■ PROBLEM:
Check each line of the listing for the word "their" and report the ones that have it.

[SOURCE RECORDS Boundary: Start]

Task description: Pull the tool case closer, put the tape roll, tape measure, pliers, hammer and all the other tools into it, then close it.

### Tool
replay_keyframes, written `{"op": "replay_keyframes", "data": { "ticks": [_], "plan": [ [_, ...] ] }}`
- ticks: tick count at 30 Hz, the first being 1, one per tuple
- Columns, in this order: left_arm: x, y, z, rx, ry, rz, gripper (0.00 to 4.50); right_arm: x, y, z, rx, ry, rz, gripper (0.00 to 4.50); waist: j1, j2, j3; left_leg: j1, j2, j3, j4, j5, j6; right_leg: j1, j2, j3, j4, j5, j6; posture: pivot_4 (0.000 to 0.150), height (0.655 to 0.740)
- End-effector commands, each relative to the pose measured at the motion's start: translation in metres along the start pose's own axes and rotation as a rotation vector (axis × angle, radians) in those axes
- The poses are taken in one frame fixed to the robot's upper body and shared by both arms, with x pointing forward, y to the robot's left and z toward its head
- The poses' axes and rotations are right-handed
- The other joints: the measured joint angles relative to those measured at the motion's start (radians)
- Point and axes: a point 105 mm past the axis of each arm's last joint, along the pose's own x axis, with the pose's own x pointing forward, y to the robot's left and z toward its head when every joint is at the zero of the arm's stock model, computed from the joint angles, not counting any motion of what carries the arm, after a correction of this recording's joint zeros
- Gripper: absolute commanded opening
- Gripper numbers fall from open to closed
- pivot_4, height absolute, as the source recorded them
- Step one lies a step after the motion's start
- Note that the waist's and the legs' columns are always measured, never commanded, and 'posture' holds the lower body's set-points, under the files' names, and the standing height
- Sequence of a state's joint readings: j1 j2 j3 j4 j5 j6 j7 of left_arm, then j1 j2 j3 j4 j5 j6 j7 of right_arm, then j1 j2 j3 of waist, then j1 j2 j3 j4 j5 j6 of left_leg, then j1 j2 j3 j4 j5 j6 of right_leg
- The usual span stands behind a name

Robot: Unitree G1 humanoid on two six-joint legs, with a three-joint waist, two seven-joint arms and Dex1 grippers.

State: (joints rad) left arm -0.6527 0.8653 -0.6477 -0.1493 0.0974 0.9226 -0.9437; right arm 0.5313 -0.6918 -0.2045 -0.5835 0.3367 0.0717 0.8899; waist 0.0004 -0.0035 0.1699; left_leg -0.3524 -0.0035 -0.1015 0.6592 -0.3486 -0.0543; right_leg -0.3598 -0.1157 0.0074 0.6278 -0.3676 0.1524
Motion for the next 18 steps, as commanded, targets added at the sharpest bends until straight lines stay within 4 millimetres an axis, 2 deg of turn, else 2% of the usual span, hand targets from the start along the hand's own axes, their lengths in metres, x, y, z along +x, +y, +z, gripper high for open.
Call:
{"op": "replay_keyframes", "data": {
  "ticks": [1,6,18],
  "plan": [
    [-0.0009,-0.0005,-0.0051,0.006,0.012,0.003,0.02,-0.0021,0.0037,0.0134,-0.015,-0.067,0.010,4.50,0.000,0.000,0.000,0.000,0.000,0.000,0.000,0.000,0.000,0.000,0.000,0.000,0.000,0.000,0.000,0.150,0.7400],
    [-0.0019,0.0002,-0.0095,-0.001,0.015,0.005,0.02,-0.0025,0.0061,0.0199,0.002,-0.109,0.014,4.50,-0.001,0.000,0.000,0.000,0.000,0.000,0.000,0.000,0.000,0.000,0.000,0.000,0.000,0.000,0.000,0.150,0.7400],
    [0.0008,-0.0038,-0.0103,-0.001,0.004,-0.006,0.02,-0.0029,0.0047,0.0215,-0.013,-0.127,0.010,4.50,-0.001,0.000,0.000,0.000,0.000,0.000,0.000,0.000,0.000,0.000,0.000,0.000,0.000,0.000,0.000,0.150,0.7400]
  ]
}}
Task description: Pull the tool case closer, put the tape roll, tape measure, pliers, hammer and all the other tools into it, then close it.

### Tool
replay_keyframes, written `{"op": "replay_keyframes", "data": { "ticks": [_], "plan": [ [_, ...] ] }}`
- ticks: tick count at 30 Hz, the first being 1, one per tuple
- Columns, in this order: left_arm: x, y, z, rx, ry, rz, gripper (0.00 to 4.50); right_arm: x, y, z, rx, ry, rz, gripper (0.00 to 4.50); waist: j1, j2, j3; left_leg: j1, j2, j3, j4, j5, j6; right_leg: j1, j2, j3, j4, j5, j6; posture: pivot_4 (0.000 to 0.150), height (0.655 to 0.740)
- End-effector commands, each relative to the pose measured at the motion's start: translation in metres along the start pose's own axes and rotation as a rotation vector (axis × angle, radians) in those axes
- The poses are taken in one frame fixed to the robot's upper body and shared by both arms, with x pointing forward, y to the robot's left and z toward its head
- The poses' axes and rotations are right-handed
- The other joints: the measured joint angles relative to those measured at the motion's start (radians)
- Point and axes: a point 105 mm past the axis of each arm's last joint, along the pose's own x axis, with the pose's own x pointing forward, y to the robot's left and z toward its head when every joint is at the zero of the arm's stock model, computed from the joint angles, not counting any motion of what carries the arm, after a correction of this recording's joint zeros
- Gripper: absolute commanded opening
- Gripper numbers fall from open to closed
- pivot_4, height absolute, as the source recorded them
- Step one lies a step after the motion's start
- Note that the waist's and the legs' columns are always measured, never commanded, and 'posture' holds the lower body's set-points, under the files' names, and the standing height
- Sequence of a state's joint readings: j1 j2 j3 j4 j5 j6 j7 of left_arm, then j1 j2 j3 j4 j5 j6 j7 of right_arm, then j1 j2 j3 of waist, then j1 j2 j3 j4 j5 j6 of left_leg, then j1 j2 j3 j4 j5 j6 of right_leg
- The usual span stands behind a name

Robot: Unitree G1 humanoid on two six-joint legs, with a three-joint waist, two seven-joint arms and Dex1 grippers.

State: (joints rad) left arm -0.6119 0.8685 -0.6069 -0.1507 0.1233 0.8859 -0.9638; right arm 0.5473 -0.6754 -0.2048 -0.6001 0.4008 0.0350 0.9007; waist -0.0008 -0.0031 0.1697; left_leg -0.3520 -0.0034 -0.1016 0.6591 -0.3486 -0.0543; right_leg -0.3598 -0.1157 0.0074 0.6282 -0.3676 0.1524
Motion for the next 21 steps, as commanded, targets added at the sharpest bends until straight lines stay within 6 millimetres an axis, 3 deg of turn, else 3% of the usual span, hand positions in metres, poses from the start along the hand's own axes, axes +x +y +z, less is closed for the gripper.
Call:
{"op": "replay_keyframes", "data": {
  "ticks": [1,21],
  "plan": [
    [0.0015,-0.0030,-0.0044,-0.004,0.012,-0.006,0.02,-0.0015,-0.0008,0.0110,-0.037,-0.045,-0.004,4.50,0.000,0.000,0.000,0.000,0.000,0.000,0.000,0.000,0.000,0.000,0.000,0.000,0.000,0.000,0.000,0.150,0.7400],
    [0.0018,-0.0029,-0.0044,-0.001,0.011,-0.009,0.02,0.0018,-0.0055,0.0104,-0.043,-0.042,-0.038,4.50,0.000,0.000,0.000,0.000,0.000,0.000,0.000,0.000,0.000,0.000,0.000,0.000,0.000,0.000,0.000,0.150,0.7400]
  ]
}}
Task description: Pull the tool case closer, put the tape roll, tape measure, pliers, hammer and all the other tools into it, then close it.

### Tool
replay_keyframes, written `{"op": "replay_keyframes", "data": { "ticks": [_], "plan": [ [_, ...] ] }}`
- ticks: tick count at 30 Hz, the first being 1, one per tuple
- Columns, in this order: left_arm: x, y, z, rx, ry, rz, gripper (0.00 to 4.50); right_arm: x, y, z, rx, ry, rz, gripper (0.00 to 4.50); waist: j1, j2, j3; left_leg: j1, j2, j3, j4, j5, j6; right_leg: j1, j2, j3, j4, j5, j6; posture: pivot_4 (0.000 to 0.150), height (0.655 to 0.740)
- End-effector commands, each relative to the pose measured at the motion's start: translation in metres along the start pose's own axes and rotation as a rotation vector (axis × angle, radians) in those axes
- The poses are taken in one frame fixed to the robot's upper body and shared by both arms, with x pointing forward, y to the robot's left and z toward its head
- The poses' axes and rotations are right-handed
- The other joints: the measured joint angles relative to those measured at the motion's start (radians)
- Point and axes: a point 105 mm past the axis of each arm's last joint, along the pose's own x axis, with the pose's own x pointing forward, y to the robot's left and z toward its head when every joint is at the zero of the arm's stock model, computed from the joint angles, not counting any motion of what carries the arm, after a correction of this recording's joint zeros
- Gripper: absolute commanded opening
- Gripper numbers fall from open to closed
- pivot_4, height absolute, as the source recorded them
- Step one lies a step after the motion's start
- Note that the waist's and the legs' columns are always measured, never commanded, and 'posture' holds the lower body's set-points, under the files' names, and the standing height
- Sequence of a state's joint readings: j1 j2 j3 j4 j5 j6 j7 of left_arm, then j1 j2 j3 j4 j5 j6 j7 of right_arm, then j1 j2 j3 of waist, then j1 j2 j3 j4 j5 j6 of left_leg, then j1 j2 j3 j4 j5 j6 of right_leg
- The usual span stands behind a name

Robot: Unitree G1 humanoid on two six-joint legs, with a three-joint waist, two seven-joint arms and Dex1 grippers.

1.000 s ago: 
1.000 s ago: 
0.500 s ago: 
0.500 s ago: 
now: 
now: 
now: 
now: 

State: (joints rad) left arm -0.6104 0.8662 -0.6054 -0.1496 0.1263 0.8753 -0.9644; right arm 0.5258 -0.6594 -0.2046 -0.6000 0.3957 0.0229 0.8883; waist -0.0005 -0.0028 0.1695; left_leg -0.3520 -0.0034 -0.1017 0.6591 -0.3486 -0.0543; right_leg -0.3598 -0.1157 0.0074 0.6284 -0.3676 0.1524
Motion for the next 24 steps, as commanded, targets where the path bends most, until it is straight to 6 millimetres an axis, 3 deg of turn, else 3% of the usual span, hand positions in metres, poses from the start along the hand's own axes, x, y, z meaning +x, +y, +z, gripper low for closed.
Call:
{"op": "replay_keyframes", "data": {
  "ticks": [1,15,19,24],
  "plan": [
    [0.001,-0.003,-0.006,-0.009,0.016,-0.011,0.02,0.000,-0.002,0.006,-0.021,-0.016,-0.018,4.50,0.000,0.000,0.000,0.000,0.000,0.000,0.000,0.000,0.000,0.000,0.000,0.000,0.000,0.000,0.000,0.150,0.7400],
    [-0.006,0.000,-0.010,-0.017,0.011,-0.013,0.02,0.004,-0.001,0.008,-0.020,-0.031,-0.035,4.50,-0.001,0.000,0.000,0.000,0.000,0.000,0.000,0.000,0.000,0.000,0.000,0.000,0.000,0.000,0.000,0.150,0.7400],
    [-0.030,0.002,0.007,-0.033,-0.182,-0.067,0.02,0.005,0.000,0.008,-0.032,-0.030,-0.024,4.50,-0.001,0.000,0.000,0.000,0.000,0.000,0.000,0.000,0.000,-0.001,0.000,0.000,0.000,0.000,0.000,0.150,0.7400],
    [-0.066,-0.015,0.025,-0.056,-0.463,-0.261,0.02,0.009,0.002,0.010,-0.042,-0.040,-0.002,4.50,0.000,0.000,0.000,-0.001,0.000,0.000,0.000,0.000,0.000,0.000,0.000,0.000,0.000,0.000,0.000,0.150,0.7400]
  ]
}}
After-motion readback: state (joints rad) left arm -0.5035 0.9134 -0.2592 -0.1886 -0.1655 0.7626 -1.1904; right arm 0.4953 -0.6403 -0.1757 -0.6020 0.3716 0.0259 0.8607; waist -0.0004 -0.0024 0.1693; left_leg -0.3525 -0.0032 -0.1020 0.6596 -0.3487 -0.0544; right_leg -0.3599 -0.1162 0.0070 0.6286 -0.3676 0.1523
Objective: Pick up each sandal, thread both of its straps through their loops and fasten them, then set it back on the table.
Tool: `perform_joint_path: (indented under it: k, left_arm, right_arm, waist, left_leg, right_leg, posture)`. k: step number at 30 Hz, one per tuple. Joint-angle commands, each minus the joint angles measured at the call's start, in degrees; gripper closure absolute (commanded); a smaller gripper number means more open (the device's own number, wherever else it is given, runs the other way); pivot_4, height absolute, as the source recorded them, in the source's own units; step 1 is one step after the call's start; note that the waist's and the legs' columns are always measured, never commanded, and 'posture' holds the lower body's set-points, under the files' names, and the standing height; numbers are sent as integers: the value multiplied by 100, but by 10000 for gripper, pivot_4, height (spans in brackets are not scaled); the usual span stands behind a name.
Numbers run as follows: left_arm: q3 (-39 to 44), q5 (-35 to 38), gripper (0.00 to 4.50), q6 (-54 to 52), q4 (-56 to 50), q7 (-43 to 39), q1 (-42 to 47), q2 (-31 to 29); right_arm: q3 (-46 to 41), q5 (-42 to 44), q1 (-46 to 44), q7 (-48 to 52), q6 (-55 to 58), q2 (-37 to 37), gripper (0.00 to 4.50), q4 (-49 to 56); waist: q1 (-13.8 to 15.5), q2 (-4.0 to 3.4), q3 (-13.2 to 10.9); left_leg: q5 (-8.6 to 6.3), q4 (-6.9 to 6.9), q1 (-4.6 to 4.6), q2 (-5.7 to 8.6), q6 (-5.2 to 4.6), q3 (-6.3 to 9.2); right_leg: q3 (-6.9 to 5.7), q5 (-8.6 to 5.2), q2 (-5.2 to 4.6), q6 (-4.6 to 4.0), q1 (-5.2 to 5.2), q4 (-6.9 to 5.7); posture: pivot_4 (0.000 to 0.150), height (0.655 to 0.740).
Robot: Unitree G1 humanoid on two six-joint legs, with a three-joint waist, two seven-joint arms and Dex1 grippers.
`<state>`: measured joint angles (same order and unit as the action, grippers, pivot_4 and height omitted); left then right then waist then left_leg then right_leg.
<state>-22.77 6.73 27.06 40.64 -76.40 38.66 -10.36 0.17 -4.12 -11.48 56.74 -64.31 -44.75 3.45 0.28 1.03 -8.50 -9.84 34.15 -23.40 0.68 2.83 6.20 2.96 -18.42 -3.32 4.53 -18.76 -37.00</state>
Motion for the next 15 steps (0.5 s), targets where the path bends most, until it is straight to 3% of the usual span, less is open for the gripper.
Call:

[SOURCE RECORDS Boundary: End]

■ YOUR RESPONSE:
Motion for the next 18 steps, as commanded, targets added at the sharpest bends until straight lines stay within 4 millimetres an axis, 2 deg of turn, else 2% of the usual span, hand targets from the start along the hand's own axes, their lengths in metres, x, y, z along +x, +y, +z, gripper high for open.
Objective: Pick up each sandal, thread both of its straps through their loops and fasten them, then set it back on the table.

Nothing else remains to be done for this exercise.